Could movie ticket prices actually be going down?
Remember when movie ticket prices were less than $5 a pop? Yeah, me neither. A new report released this week says fewer Americans are going to the movies and ticket prices might be to blame.
The Motion Picture Association of America, or MPAA, said in a report domestic box office sales grew to $10.9 billion in 2013, up from $10.8 billion in 2012.
But according to The Wall Street Journal, that wasn't because of higher attendance. It was because of higher ticket prices.
And as ticket prices grew, the number of tickets sold decreased. Now, the National Association of Theatre Owners says they're going to experiment with discounted ticket prices to boost attendance.
The association's VP John Fithian told journalists at CinemaCon - an annual meeting of movie theater owners - a model is being drafted to implement discounted ticket prices one day a week. According to The Hollywood Reporter, Fithian said, "This is something that has worked for years in Latin America and Canada. Our capacity is so underused on some days, such a Tuesday, so why not bring more people into the cinema? We are looking aggressively at it."

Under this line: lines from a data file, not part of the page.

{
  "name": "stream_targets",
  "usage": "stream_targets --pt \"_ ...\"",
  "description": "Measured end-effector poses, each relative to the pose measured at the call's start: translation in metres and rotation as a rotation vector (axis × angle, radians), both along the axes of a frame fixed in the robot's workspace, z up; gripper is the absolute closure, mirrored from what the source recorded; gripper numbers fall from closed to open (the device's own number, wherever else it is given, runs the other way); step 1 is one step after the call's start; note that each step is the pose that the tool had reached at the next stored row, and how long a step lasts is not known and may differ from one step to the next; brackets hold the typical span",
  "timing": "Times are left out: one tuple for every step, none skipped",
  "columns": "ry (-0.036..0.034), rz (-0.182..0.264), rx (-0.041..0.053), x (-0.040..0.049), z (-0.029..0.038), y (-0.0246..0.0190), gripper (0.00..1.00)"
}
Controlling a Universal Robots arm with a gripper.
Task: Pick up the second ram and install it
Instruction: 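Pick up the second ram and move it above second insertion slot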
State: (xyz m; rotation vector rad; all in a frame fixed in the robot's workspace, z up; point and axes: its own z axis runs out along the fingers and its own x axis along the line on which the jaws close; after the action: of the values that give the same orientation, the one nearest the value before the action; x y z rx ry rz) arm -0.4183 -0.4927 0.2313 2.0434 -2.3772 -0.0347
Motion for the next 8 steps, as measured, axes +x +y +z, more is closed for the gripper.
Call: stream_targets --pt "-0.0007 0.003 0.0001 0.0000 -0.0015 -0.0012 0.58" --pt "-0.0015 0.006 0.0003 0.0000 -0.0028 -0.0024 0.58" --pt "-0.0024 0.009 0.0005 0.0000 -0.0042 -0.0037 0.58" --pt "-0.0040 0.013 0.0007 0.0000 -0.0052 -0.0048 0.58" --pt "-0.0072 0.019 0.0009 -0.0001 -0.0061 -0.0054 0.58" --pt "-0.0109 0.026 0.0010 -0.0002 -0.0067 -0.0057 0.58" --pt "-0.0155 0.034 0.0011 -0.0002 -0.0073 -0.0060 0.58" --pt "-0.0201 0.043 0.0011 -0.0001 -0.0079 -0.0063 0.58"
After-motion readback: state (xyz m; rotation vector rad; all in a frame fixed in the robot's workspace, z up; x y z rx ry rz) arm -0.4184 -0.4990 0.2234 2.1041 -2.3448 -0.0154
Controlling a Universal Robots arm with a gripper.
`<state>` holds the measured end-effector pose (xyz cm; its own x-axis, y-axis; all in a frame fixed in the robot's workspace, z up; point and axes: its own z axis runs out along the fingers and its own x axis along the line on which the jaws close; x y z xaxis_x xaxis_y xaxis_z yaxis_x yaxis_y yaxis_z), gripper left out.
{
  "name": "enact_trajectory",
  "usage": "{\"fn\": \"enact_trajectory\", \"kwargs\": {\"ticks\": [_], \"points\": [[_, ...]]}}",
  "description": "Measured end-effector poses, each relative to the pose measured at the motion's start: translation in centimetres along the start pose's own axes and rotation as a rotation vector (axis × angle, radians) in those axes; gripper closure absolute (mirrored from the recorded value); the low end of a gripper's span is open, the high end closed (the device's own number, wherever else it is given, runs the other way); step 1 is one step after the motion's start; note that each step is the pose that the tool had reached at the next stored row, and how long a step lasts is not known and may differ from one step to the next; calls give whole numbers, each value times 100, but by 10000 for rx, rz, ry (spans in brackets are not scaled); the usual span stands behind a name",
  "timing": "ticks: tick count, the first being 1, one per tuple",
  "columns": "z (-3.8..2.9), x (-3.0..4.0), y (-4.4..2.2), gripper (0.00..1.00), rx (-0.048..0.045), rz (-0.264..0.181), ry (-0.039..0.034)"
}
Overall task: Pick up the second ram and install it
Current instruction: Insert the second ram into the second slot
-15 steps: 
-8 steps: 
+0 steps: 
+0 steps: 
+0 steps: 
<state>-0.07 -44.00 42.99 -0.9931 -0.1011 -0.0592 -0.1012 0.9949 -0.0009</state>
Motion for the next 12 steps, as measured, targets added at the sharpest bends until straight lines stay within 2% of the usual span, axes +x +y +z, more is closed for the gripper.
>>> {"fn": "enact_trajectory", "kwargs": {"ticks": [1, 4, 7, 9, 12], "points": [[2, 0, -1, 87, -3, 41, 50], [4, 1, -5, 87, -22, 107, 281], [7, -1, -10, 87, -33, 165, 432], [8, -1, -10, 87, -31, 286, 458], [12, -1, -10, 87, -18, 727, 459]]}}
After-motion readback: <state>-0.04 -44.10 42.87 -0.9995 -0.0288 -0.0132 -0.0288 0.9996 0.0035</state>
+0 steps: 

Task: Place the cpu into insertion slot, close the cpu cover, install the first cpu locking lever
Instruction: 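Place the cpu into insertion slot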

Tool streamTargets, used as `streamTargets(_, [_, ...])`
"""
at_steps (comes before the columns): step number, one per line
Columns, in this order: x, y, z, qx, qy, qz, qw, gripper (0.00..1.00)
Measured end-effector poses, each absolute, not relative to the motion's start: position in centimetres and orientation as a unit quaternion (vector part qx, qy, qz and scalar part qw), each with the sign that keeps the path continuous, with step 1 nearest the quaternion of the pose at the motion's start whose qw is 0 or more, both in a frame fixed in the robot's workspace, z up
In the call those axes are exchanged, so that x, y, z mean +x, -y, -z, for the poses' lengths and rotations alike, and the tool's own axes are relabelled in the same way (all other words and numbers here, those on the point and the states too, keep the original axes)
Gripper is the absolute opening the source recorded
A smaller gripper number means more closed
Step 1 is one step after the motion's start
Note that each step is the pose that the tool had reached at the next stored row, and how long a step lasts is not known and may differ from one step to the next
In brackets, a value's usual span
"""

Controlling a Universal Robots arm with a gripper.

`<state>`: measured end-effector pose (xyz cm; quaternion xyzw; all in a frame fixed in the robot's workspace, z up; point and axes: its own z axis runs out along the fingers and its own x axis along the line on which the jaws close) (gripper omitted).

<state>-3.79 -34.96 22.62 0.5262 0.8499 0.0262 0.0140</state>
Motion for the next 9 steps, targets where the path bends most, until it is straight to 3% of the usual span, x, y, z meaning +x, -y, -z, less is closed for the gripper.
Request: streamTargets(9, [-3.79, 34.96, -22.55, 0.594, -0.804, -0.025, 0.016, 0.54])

A writer for Mashable notes the one-day discount is a "notable concession" considering theater owners have been steadfast on not providing discounts. He adds, "That's largely because studios are promised a hard cut of each ticket; any discount would slice directly into the theaters' take."
Fithian's proposal to slash ticket prices wasn't the only news, but I think we ought to break for intermission. "Let's all go to the lobby to get ourselves a treat!"
While overall ticket sales decreased, the Los Angeles Times reports tickets sold to children 11 years old and younger was at its highest point since 2009, thanks to movies like "Despicable Me 2" and "Frozen." Tickets sold to baby boomers between 50 and 59 years old was at an all-time high in 2013.
Another takeaway from CinemaCon was China's box office numbers. Businessweek reports China's revenue grew 27 percent last year reaching $3.6 billion. According to the MPAA, surpassing $3 billion is a first for any foreign market.
Fithian added that the slashed movie ticket prices would debut - with the cooperation of theater owners - in an undisclosed state sometime this year.